As he dresses himself the pain from before is all but gone—the only thing that remains is a dull ache in his chest. That's all it's ever been.
Togami isn't one to care about laying claim to materialistic dross beyond what is necessary to live. Possessions, money—they are mere side-effects of power, and a lack of either is more than acceptable so long as that power, that control remains.
That said, he isn't stupid. Work equates to pay. It's a tradeoff of time for sustenance. The level of pay is dependent on factors such as skill, responsibility, danger—all three of which are present in his current work. Really, he should be living comfortably by now, working in tailored suits rather than hand-me-down scraps and an office rather than a closet.

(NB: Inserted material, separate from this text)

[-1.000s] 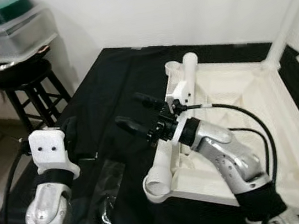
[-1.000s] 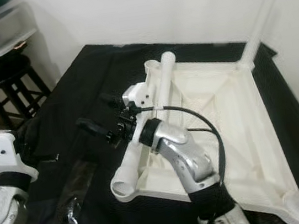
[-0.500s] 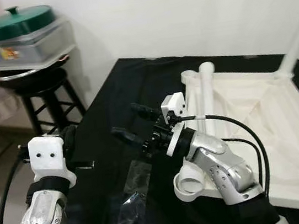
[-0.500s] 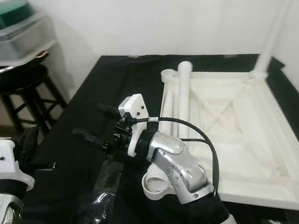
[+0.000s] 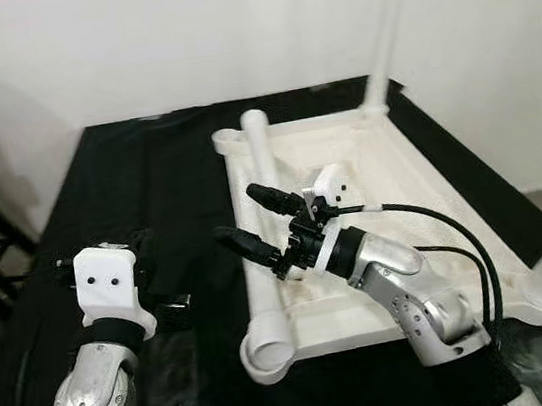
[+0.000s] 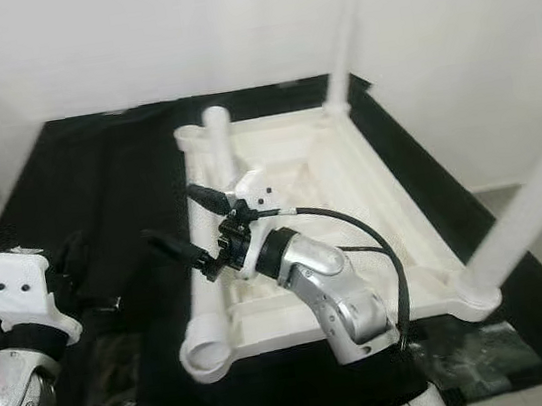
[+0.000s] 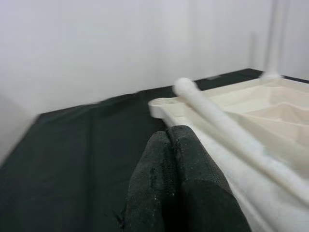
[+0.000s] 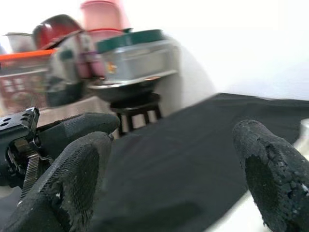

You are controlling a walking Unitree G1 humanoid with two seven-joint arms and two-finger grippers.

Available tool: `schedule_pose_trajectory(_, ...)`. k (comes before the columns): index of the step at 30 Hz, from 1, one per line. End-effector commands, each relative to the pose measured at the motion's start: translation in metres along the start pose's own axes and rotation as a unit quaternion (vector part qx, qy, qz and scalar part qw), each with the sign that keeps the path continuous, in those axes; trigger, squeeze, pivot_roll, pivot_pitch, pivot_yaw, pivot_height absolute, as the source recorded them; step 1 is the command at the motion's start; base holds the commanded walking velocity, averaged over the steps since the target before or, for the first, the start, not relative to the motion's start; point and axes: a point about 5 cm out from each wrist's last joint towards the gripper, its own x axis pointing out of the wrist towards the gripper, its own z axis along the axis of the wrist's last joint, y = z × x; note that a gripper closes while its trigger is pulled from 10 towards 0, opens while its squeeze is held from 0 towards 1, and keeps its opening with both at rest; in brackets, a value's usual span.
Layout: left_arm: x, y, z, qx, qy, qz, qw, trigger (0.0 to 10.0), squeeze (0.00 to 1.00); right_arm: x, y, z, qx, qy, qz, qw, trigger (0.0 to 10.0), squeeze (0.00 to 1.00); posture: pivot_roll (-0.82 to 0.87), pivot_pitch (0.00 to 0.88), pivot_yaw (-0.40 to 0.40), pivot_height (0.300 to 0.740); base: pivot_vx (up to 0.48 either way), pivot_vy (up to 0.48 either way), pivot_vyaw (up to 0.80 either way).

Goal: Building children table

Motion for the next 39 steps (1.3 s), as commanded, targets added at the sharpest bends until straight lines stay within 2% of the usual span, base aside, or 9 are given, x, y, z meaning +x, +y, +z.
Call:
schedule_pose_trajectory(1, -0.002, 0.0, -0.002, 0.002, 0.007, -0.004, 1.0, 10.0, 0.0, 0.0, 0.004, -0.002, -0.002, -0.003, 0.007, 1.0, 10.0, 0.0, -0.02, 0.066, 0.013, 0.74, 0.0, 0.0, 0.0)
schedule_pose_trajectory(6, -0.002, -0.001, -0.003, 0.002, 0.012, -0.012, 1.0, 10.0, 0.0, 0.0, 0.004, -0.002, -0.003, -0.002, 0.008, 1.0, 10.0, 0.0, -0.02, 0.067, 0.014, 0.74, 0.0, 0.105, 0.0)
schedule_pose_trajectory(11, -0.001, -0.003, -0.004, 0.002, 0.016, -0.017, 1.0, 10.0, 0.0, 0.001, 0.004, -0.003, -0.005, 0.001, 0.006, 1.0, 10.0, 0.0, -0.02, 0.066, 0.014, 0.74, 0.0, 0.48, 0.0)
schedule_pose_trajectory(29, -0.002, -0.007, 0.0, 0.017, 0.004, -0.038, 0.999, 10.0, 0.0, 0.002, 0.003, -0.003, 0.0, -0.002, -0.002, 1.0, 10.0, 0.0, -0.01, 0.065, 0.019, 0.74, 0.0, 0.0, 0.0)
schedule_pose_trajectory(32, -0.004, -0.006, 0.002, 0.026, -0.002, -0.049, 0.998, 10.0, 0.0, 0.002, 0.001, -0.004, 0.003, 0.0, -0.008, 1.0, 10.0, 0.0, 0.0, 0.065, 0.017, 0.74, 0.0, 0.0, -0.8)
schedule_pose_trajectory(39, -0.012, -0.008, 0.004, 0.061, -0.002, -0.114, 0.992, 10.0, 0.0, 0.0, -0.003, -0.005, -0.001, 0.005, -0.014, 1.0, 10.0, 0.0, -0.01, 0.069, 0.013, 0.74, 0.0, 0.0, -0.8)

So far he's given to this job a week of his freedom—to the snotty brats with concepts of hope so warped that really, it's no wonder their struggles ended so horribly—and with that week he's given every marred, raised line across his skin forming a signature like it's art, a name on his back twice written. He's given months more after that to an island in the middle of the pacific surrounded by company that the devil itself would frown at. He's had his future remoulded and his past stolen away into a chasm of his mind that refuses to recall itself. The Future Foundation has been benevolent enough to restore some of that stolen past to him, but at what cost? Togami Byakuya's time has been spent like a shopping spree.
His nose flares in a silent rage as he brings the paper cup to his lips; he really isn't being paid enough.